▶ [WORKING DATA]

== == ==

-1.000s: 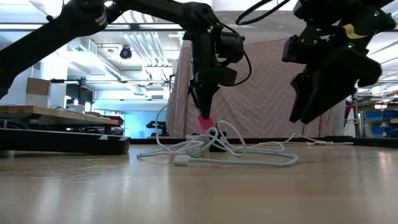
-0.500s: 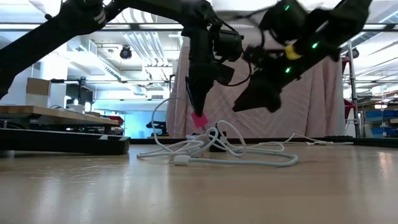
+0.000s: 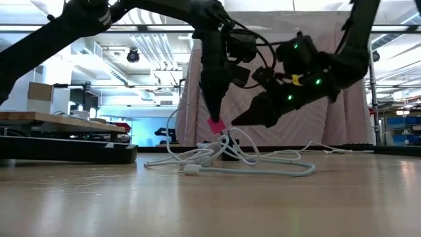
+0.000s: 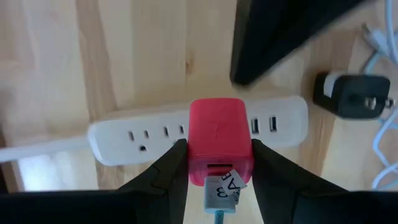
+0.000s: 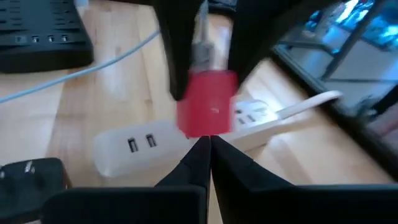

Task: Insert USB
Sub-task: Insert the pink charger adapter into the white outlet extension

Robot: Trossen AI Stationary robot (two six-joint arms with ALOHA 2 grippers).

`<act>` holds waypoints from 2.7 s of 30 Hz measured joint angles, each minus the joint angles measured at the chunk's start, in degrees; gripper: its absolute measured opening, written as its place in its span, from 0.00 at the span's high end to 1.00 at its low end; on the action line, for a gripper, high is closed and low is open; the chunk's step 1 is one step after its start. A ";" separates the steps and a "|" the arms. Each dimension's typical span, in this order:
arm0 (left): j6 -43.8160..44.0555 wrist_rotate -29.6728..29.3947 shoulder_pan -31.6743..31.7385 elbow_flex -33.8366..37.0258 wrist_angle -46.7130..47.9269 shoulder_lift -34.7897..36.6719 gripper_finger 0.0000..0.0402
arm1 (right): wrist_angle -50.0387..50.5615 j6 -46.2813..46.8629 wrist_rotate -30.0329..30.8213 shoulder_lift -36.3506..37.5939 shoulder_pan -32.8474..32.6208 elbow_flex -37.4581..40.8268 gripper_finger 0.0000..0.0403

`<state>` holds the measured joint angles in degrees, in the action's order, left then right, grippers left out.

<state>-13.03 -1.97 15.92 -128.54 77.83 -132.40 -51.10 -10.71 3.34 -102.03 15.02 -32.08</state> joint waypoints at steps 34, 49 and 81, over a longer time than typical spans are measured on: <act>2.85 2.07 -0.50 0.19 -2.72 1.29 0.69 | -1.46 -0.80 -1.95 -2.88 0.81 -3.04 1.00; 4.70 2.88 -0.41 3.03 -3.30 1.53 0.69 | 0.39 -1.95 1.77 -2.35 1.03 -2.62 1.00; 5.04 0.29 -0.04 8.53 -13.23 7.03 0.69 | 1.07 -1.87 1.34 -2.13 1.07 -2.82 1.00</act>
<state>-7.99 -1.68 15.88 -120.01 64.61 -125.37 -50.02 -12.58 4.68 -104.16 16.09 -34.90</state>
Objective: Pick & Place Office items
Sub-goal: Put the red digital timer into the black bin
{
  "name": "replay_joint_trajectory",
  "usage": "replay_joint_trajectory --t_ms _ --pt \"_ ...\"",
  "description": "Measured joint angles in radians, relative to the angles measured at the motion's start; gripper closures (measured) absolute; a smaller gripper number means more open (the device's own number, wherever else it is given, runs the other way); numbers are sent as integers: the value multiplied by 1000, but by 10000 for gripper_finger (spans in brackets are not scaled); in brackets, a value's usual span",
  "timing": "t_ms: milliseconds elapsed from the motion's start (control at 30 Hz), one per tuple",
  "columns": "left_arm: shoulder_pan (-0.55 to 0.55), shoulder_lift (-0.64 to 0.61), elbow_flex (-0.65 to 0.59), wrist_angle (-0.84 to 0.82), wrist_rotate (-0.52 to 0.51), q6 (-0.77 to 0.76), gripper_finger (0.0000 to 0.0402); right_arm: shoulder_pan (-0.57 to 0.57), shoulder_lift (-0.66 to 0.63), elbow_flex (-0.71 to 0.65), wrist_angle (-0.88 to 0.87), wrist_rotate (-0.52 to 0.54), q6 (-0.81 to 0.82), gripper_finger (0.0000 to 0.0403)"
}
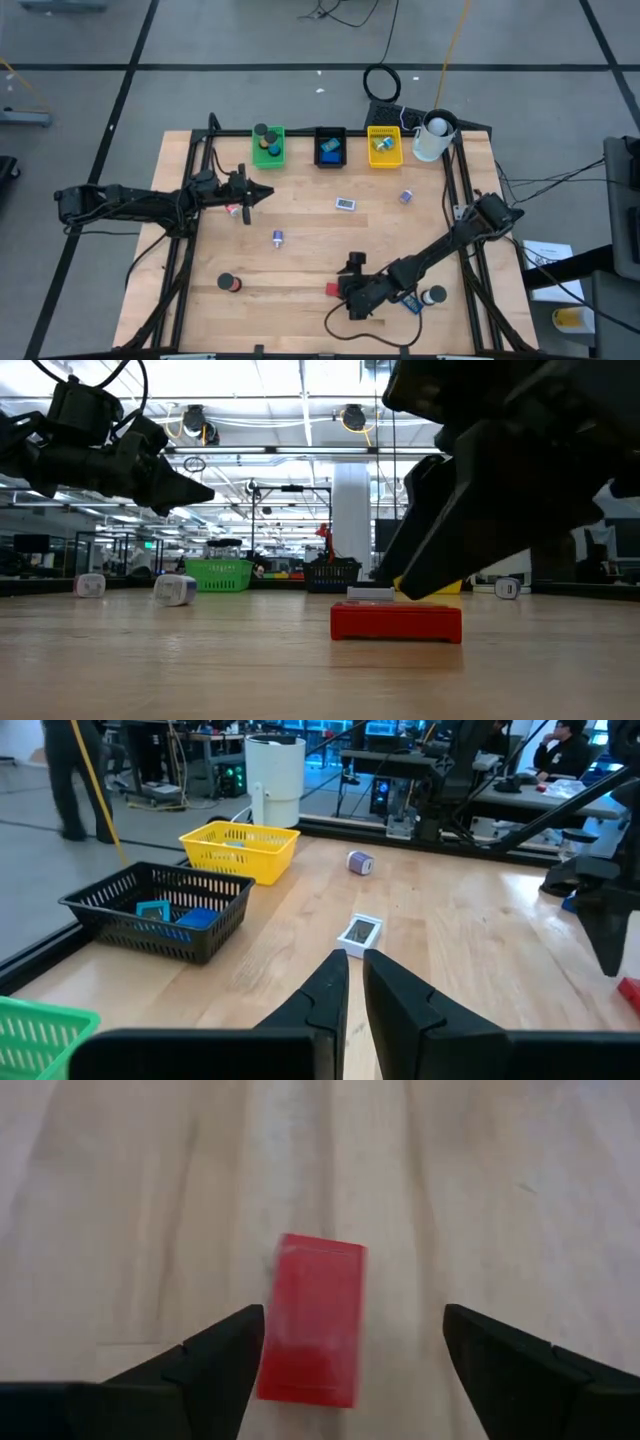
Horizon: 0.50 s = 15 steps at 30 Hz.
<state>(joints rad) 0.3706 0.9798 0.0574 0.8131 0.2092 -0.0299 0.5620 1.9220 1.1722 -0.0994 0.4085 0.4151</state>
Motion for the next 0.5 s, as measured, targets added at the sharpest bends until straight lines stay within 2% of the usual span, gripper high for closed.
replay_joint_trajectory --t_ms 233,500 --pt "0 0 0 0 0 1 357 -16 8 0 -16 -98 0 141" --pt "0 0 0 -1 0 1 357 -38 8 0 -54 -150 9 194"
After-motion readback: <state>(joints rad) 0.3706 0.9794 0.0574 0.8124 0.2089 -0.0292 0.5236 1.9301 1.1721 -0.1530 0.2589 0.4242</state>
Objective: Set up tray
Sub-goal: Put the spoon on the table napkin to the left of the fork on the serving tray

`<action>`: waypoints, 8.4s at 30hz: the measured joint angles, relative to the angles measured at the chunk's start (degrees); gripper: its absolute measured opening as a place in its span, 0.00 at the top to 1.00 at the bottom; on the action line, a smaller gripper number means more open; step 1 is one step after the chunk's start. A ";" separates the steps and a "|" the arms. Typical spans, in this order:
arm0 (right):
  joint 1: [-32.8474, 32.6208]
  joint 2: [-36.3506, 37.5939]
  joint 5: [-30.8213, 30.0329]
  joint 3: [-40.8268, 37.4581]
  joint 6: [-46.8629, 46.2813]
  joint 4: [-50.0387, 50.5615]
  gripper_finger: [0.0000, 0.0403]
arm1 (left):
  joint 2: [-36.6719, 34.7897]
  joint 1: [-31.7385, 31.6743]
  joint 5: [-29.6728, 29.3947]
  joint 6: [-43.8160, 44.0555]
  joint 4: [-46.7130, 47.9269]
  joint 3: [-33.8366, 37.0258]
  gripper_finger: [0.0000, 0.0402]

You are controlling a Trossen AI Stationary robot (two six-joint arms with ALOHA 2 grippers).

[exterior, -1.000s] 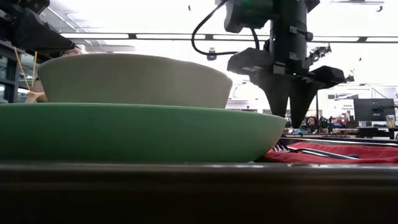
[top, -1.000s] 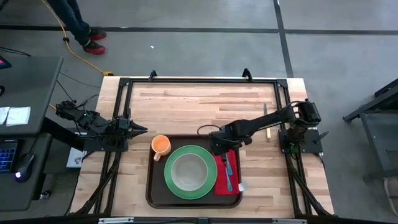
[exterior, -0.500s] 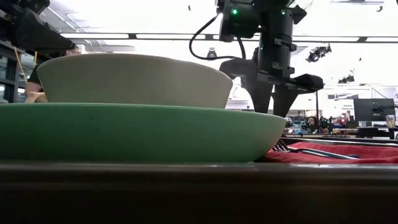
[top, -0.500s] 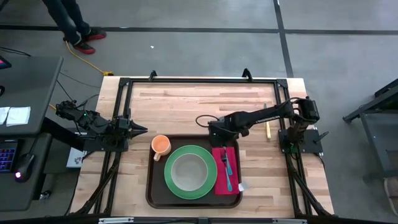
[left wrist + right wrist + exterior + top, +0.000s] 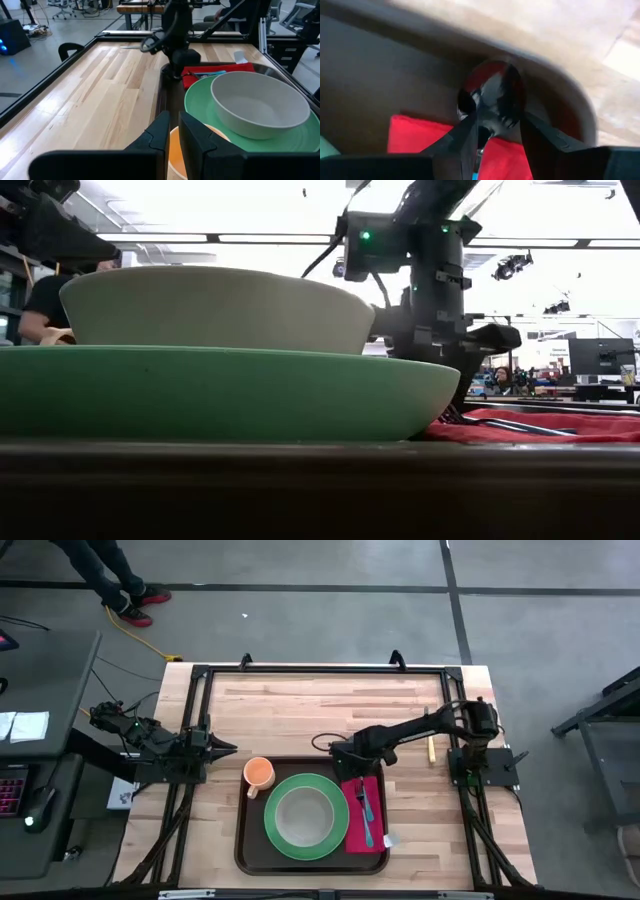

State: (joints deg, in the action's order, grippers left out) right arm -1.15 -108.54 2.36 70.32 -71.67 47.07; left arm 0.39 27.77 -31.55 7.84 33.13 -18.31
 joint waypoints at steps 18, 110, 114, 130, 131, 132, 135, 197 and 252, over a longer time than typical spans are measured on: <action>0.00 -0.65 0.29 0.00 0.55 -2.10 0.69 | 0.02 0.00 -0.35 -0.02 0.04 0.00 0.83; 1.71 -0.52 0.52 0.11 1.15 6.32 1.00 | 0.02 0.00 -0.42 -0.02 1.55 0.00 0.83; 2.35 -0.54 2.74 0.04 1.41 6.47 1.00 | 0.02 0.00 -0.42 -0.02 1.55 0.00 0.83; 3.13 1.66 4.51 -0.22 2.72 8.26 1.00 | 0.02 0.01 -0.44 -0.13 1.52 0.00 0.83; 3.17 1.96 4.41 -0.22 2.50 8.50 1.00 | 0.00 0.00 -0.44 -0.15 1.53 0.00 0.83; 3.17 2.45 4.16 -0.22 2.29 9.06 1.00 | 0.02 0.00 -0.42 -0.24 1.52 0.00 0.83; 3.19 3.79 3.50 -0.20 2.07 11.08 1.00 | 0.00 0.01 -0.44 -0.24 1.50 0.00 0.83; 11.41 18.24 30.47 0.09 26.86 16.90 1.00 | 0.01 0.00 -1.01 0.20 -0.12 0.00 0.83; 1.09 7.44 32.24 0.09 23.27 -2.60 1.00 | 0.00 0.00 -2.12 1.09 -0.36 0.00 0.83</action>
State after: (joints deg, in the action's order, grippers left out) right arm -0.05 -101.10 34.60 70.41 -48.40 44.46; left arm 0.39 27.77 -33.67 8.92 32.77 -18.31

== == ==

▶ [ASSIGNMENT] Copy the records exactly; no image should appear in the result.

▶ [ANSWER TO THIS EXERCISE]
-1.000s: 
-0.500s: 
+0.000s: 
+0.000s: 
+0.000s: 

Task: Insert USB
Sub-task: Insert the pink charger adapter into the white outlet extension

Robot: Trossen AI Stationary robot (two six-joint arms with ALOHA 2 grippers).

`<act>` holds waypoints from 2.7 s of 30 Hz measured joint angles, each minus the joint angles measured at the chunk's start, in degrees; gripper: its absolute measured opening, written as its place in its span, from 0.00 at the span's high end to 1.00 at its low end; on the action line, for a gripper, high is closed and low is open; the chunk's step 1 is one step after its start. A ";" separates the steps and a "|" the arms. Each dimension's typical span, in this order:
arm0 (left): j6 -43.8160..44.0555 wrist_rotate -29.6728..29.3947 shoulder_pan -31.6743..31.7385 elbow_flex -33.8366..37.0258 wrist_angle -46.7130..47.9269 shoulder_lift -34.7897..36.6719 gripper_finger 0.0000..0.0402
arm1 (right): wrist_angle -50.0387..50.5615 j6 -46.2813..46.8629 wrist_rotate -30.0329..30.8213 shoulder_lift -36.3506..37.5939 shoulder_pan -32.8474..32.6208 elbow_flex -37.4581..40.8268 gripper_finger 0.0000..0.0403

`<state>` holds the measured joint angles in degrees, in the action's order, left then right, grippers left out.

<state>-13.03 -1.97 15.92 -128.54 77.83 -132.40 -51.10 -10.71 3.34 -102.03 15.02 -32.08</state> joint waypoints at steps 34, 49 and 81, over a longer time than typical spans are measured on: <act>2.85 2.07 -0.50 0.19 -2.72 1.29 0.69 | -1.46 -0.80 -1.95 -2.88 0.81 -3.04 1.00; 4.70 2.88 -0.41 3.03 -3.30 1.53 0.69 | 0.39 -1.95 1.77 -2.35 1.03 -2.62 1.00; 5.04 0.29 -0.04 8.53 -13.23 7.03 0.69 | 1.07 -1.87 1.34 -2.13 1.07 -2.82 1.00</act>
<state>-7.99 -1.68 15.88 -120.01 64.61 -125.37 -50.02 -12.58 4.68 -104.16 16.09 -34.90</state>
Objective: Pick & Place Office items
Sub-goal: Put the red digital timer into the black bin
{
  "name": "replay_joint_trajectory",
  "usage": "replay_joint_trajectory --t_ms _ --pt \"_ ...\"",
  "description": "Measured joint angles in radians, relative to the angles measured at the motion's start; gripper closures (measured) absolute; a smaller gripper number means more open (the device's own number, wherever else it is given, runs the other way); numbers are sent as integers: the value multiplied by 1000, but by 10000 for gripper_finger (spans in brackets are not scaled); in brackets, a value's usual span",
  "timing": "t_ms: milliseconds elapsed from the motion's start (control at 30 Hz), one per tuple",
  "columns": "left_arm: shoulder_pan (-0.55 to 0.55), shoulder_lift (-0.64 to 0.61), elbow_flex (-0.65 to 0.59), wrist_angle (-0.84 to 0.82), wrist_rotate (-0.52 to 0.51), q6 (-0.77 to 0.76), gripper_finger (0.0000 to 0.0402); right_arm: shoulder_pan (-0.57 to 0.57), shoulder_lift (-0.66 to 0.63), elbow_flex (-0.71 to 0.65), wrist_angle (-0.88 to 0.87), wrist_rotate (-0.52 to 0.54), q6 (-0.81 to 0.82), gripper_finger (0.0000 to 0.0403)"
}
Horizon: 0.50 s = 15 steps at 30 Hz.
<state>(joints rad) 0.3706 0.9798 0.0574 0.8131 0.2092 -0.0299 0.5620 1.9220 1.1722 -0.0994 0.4085 0.4151</state>
Motion for the next 0.5 s, as measured, targets added at the sharpest bends until straight lines stay within 2% of the usual span, gripper high for closed.
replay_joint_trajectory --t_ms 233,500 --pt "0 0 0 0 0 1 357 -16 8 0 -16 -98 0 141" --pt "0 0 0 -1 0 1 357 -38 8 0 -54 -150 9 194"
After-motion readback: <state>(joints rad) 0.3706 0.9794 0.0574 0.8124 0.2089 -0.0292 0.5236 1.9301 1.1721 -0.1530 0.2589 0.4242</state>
Objective: Set up tray
Sub-goal: Put the spoon on the table napkin to the left of the fork on the serving tray

`<action>`: waypoints, 8.4s at 30hz: the measured joint angles, relative to the angles measured at the chunk's start (degrees); gripper: its absolute measured opening as a place in its span, 0.00 at the top to 1.00 at the bottom; on the action line, a smaller gripper number means more open; step 1 is one step after the chunk's start. A ";" separates the steps and a "|" the arms. Typical spans, in this order:
arm0 (right):
  joint 1: [-32.8474, 32.6208]
  joint 2: [-36.3506, 37.5939]
  joint 5: [-30.8213, 30.0329]
  joint 3: [-40.8268, 37.4581]
  joint 6: [-46.8629, 46.2813]
  joint 4: [-50.0387, 50.5615]
  gripper_finger: [0.0000, 0.0403]
arm1 (left):
  joint 2: [-36.6719, 34.7897]
  joint 1: [-31.7385, 31.6743]
  joint 5: [-29.6728, 29.3947]
  joint 6: [-43.8160, 44.0555]
  joint 4: [-46.7130, 47.9269]
  joint 3: [-33.8366, 37.0258]
  gripper_finger: [0.0000, 0.0402]

You are controlling a Trossen AI Stationary robot (two six-joint arms with ALOHA 2 grippers).

[exterior, -1.000s] 
[top, -1.000s] 
[exterior, -0.500s] 
[top, -0.500s] 
[left wrist + right wrist + exterior + top, +0.000s] 

State: (joints deg, in the action's order, grippers left out) right arm -1.15 -108.54 2.36 70.32 -71.67 47.07; left arm 0.39 27.77 -31.55 7.84 33.13 -18.31
 joint waypoints at steps 18, 110, 114, 130, 131, 132, 135, 197 and 252, over a longer time than typical spans are measured on: <action>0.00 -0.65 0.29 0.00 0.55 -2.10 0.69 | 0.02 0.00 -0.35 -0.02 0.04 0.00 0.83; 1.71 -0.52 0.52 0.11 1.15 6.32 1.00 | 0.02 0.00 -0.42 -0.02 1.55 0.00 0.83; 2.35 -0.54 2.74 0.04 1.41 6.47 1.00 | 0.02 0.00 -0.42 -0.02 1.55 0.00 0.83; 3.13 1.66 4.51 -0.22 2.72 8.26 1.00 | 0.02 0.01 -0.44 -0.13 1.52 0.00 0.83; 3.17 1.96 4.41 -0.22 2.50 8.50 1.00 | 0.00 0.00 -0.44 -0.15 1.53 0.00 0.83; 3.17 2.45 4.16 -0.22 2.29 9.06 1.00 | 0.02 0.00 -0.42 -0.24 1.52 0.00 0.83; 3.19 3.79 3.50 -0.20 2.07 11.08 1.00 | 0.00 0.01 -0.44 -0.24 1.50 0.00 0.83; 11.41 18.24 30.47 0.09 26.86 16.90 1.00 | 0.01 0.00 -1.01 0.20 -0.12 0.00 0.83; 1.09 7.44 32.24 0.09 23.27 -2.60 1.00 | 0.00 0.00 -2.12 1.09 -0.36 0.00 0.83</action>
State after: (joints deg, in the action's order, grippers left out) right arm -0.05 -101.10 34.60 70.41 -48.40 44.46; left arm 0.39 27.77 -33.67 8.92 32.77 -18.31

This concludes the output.